------ TASK MATERIAL

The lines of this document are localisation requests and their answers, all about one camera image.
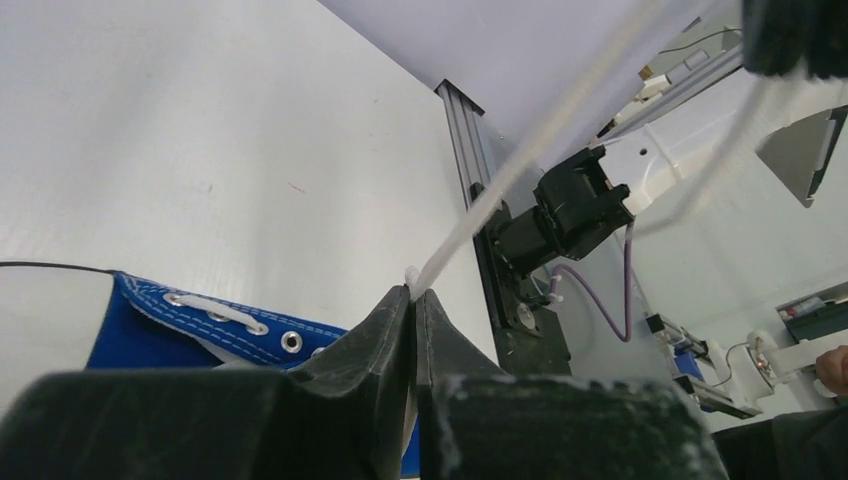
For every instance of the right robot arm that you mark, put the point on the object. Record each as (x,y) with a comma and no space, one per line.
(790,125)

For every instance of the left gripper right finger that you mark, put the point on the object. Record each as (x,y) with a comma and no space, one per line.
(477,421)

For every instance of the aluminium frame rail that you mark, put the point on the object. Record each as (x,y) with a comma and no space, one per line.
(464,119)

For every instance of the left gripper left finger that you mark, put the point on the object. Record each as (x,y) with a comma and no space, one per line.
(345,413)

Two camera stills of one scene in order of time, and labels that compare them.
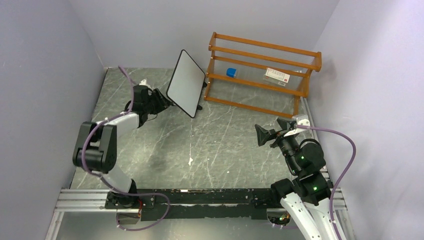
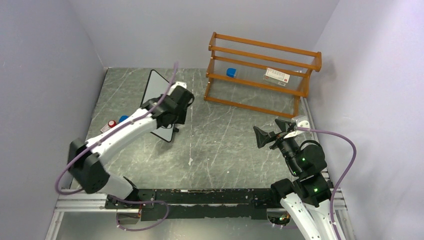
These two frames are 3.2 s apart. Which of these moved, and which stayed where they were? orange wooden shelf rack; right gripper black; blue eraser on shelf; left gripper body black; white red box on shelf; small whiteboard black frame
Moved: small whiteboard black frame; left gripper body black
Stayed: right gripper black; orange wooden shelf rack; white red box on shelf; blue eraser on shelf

------------

Identify every line above with the string "camera" in it. Copy those lines.

_YOUR RESPONSE_:
The lines of this document are localisation requests and their answers, all about one camera image.
Two camera stills of one scene in order of time, and labels that compare them.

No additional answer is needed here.